Comments? Catherine 10:51, 23 Oct 2004 (UTC)

Wouldn't it be fine to use {{CURRENTMONTH}} {{CURRENTDAY}}, {{CURRENTYEAR}}. {{CURRENTTIME}} UTC? That woudl give the time of retrieval. siroχo 01:35, Oct 26, 2004 (UTC)
That's what I did for the dates that are displaying as dates, above -- but most of the citation styles given on "Citing Wikipedia" require the Last Revision Date in addition to the date it was accessed. I'm sure there's a way to do this in MediaWiki; there might even be a variable for it that's not advertised on Help:Variable -- I just don't know enough to do it properly. Remember one big advantage of this is allowing people to cite a particular VERSION of an article -- what it said at the time they referred to it, not what it says now, some indeterminate time later. Catherine | talk 00:49, 27 Oct 2004 (UTC)
I'd rather see one "cite this article" link than further clutter our already somewhat excessive boilerplate. -- Jmabel | Talk 06:16, Oct 26, 2004 (UTC)
I agree with this, although it should be a fairly prominent link. Having a link would allow for a full page with multiple citation styles. Unfortunately, it'd require more special code than footer boilerplate. -- Cyrius| 14:36, 26 Oct 2004 (UTC)
I tend to agree too -- I was thinking that we should have ONE style, in small print, with a link for more, in a box that's part of the webpage itself, not the article (like the yellow-bordered GNU FDL, About Wikipedia, Powered by MediaWiki box that's currently at the bottom of the page). It didn't really occur to me that it should be an in-article template -- it's something that shouldn't be removed from an article, after all. Failing that, a "Cite this article" link should certainly be prominent -- perhaps a sidebar link, even. Catherine | talk 00:49, 27 Oct 2004 (UTC)
Perhaps we could create a Special page, so that Special:Citation/Foo would give a set of auto-generated citations, as above (with the advantage that the Special page code could interface directly with the DB to get the required info, rather than needing more magic variables). This could then be linked to in the "toolbox" part of the sidebar for every article. We could use a MediaWiki: page (or perhaps a set of them, I'm not sure) in which the boilerplates were stored, allowing new styles to be added, tweaked, and of course translated. (Hmm. I think I may have just contradicted myself: for editing a MediaWiki: page, having named variables would probably be rather handy after all, even if we used them extra-magically within the Special page itself...) - IMSoP 22:05, 27 Oct 2004 (UTC)
I note that somebody has now submitted this as a feature request at Bugzilla:800, and suggest further discussion be at least summarised there, for future reference. - IMSoP 14:18, 29 Oct 2004 (UTC)
We just had a discussion about this at the reference desk Wikipedia:Reference_desk#Tourism_article_Author.3F. While a link at the bottom of a page to an automatic citation like the above would be great, in the meantime why can't we put a "Cite this article" link to the current citation page right between 'About Wikipedia' and 'disclaimers'? By the way, I love the second option above showing multiple citation styles. But why not use the current date of the article, in the form the reader currently wants to cite? - Taxman 15:47, Oct 29, 2004 (UTC)
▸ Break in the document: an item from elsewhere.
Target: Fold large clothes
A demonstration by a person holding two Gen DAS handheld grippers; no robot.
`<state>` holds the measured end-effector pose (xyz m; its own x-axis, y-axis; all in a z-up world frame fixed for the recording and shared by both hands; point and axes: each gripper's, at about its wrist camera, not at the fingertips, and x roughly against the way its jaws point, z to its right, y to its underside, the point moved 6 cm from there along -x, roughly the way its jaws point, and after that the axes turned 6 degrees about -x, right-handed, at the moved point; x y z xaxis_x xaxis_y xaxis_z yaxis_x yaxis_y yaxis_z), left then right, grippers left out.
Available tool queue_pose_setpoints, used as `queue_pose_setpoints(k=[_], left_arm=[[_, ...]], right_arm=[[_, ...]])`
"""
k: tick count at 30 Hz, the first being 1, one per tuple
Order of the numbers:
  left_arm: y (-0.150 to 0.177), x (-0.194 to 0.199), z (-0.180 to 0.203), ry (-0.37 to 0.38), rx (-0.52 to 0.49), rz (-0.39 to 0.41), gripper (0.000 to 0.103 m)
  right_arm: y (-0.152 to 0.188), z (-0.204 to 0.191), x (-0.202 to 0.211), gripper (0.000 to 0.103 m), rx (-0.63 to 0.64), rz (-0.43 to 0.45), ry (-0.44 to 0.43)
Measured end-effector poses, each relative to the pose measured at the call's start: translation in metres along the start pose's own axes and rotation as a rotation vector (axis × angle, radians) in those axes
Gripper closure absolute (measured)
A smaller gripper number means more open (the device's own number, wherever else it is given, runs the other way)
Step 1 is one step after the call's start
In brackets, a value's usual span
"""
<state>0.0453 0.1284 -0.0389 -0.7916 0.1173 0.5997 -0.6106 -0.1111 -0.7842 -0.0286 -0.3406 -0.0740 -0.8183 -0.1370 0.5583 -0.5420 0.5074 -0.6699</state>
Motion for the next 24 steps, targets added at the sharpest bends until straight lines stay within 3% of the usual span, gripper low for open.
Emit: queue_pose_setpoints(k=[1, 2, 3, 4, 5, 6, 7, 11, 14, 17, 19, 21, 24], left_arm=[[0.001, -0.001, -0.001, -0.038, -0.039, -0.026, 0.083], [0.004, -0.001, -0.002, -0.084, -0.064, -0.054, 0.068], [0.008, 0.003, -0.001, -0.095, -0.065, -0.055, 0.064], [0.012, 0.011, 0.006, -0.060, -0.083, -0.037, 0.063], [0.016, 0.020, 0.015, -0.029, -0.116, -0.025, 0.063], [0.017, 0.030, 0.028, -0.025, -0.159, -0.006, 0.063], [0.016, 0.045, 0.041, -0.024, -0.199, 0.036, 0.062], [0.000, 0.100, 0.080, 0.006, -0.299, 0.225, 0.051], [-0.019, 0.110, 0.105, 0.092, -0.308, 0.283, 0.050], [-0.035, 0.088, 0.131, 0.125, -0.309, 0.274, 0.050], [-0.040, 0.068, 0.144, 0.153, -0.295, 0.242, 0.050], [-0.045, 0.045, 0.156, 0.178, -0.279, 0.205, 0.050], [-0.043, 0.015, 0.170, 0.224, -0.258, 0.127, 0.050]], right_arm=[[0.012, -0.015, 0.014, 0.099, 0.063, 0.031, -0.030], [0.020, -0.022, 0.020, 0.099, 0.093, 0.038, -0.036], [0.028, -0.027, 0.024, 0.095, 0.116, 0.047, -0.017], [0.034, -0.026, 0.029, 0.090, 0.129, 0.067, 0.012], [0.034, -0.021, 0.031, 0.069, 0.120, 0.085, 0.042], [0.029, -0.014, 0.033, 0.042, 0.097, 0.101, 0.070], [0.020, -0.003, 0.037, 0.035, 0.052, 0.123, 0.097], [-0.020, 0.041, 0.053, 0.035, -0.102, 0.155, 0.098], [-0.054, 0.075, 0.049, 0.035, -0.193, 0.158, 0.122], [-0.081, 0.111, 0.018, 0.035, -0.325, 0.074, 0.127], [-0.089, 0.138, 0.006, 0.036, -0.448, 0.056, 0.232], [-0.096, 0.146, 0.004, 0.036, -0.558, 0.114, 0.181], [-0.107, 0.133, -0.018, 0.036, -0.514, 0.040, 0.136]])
Britannica includes a "To cite this page" section on every page. For example, see Britannica's article on "Halloween". I'd prefer a link in the toolbox (close to "What links here") that went to a Special page with all the information. —AlanBarrett 13:50, 30 Oct 2004 (UTC)

  • I heartily endorse putting a how to cite box on every page. Personally, I use the MLA style when I write things, but have no idea how they treat the Internet since we didn't have such a thing when I was writing papers in high school. PedanticallySpeaking 16:51, Oct 30, 2004 (UTC)

[edit] Citing sections

I want to cite only the 'causes' section of the Great Depression article. What is the correct format? ZephyrAnycon 20:38, 30 Mar 2005 (UTC)

I realize that I may be two years late, but for future reference, just cite the whole article. The world will survive. --68.82.247.235 01:13, 21 May 2007 (UTC)

[edit] BibTeX-Entry

SectionBibTeX-Entry gives both

title = "Citing {W}ikipedia (URL_HERE)",

and

url = "http://en.wikipedia.org/wiki/Plagiarism"

Surely something wrong? (URL_HERE and an URL)? -- Jmabel | Talk 07:03, Apr 14, 2005 (UTC)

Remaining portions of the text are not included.